> _What you have to do_
Go through the entries below and copy every line that holds the word "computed".

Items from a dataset
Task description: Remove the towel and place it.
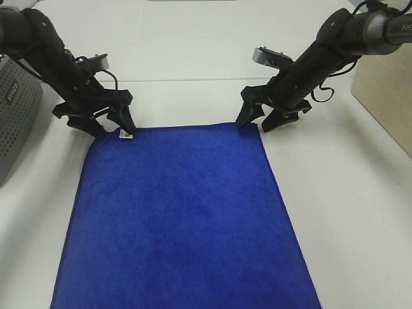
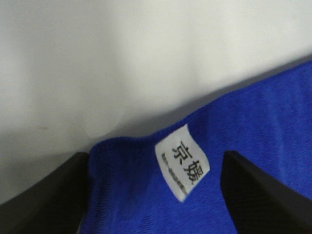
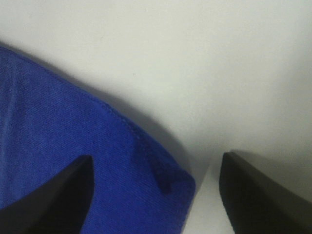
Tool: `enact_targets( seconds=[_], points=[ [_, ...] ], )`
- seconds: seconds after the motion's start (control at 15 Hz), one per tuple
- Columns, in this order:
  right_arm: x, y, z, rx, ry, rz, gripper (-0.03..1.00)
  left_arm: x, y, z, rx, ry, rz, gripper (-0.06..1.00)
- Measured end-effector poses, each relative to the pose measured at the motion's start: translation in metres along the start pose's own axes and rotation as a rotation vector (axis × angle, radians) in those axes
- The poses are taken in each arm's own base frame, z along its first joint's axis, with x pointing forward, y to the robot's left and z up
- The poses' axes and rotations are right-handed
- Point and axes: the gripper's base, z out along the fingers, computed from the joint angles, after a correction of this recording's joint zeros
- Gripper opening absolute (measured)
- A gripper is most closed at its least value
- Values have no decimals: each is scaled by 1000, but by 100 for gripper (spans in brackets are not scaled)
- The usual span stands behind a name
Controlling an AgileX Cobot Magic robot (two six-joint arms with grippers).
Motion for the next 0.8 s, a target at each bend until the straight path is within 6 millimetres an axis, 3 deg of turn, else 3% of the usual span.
enact_targets(
  seconds=[0.2,0.8],
  points=[
    [0,4,4,23,4,-28,67,1,-14,8,22,3,12,70],
    [-2,32,23,46,-13,-99,65,1,-14,8,29,11,1,68]
  ],
)
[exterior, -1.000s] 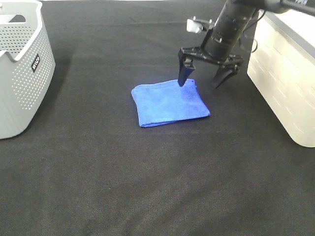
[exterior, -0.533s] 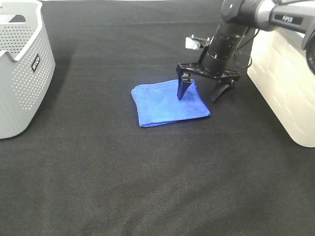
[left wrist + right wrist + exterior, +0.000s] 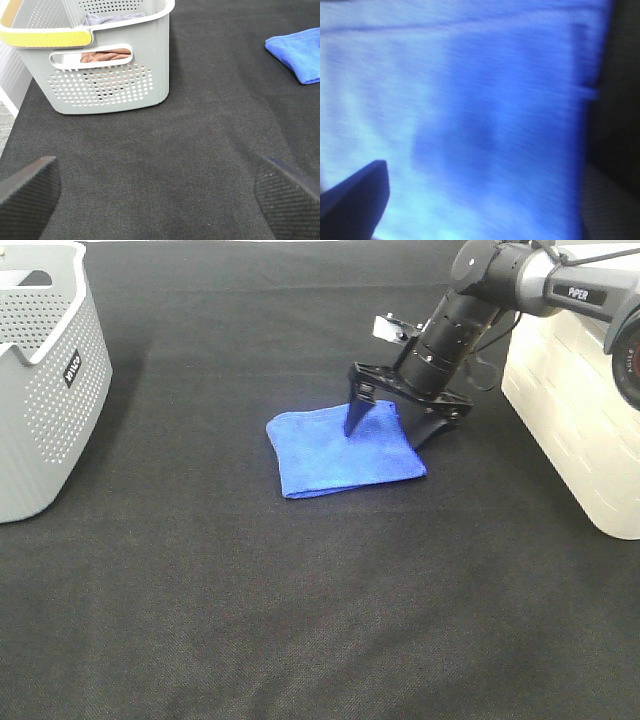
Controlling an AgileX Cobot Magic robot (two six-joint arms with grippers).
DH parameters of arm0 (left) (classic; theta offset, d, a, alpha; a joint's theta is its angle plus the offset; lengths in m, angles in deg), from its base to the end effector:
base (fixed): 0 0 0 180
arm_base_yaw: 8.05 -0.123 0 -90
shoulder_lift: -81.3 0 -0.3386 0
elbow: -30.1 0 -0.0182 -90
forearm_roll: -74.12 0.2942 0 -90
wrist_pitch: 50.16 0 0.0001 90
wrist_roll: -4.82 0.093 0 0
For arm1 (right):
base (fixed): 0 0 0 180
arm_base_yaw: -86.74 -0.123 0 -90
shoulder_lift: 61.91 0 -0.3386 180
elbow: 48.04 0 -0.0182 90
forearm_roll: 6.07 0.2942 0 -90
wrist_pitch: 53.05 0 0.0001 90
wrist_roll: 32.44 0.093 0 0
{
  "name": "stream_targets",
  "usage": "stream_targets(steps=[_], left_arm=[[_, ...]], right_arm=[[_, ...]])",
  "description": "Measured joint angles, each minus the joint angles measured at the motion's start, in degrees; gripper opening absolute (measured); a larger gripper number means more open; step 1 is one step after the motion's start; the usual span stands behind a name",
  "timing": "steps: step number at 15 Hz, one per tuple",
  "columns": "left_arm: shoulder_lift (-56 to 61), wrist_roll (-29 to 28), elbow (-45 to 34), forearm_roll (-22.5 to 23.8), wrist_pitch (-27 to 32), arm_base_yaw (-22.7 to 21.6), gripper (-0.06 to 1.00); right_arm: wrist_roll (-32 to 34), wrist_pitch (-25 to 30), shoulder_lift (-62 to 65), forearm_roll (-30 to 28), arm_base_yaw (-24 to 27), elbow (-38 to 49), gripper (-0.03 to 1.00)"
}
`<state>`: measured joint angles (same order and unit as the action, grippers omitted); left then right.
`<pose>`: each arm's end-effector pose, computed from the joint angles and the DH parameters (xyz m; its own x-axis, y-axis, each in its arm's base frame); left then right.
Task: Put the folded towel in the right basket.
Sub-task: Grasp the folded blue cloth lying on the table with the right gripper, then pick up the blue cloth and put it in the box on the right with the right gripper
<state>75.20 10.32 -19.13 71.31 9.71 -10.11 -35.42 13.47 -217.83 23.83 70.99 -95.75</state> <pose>-0.0209 -0.0047 0.3017 -0.4238 0.0560 -0.9040 0.0327 0.9984 0.0465 0.5720 0.2055 0.1047 -0.9906 -0.1201 -0.0660 -0.1371 0.8716 0.4707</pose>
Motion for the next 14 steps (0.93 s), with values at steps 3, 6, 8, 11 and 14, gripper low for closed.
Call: stream_targets(steps=[3, 6, 8, 11, 14], left_arm=[[0.0, 0.0, 0.0, 0.06, 0.0, 0.0, 0.98], [0.0, 0.0, 0.0, 0.11, 0.0, 0.0, 0.98], [0.0, 0.0, 0.0, 0.11, 0.0, 0.0, 0.98], [0.0, 0.0, 0.0, 0.11, 0.0, 0.0, 0.98], [0.0, 0.0, 0.0, 0.17, 0.0, 0.0, 0.98]], right_arm=[[-0.52, -3.95, -1.38, 5.73, -4.07, -0.46, 0.79], [-0.69, -5.56, -2.01, 6.47, -5.56, -0.46, 0.56], [-0.74, -5.16, -2.58, 6.65, -5.67, -0.57, 0.24], [-1.15, 0.57, -4.35, 4.53, -5.73, -7.45, 0.22], [1.89, 2.69, -2.01, 5.1, -6.25, -16.79, 0.22]])
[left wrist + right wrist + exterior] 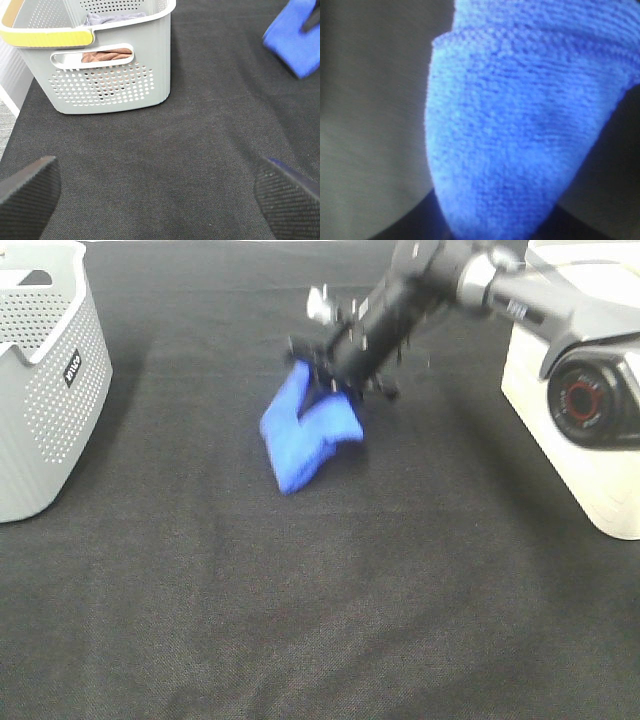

> _Task result_
- Point and axes: the gripper's base, z out along the fingers, computed from the joint angles, after a correction of this recording's joint zeros
`<pose>`: each arm's end-effector pose, computed from the joint angles and the DH parameters (xyz m; its own x-axis, y-axis, each in its arm's base frame); left then right.

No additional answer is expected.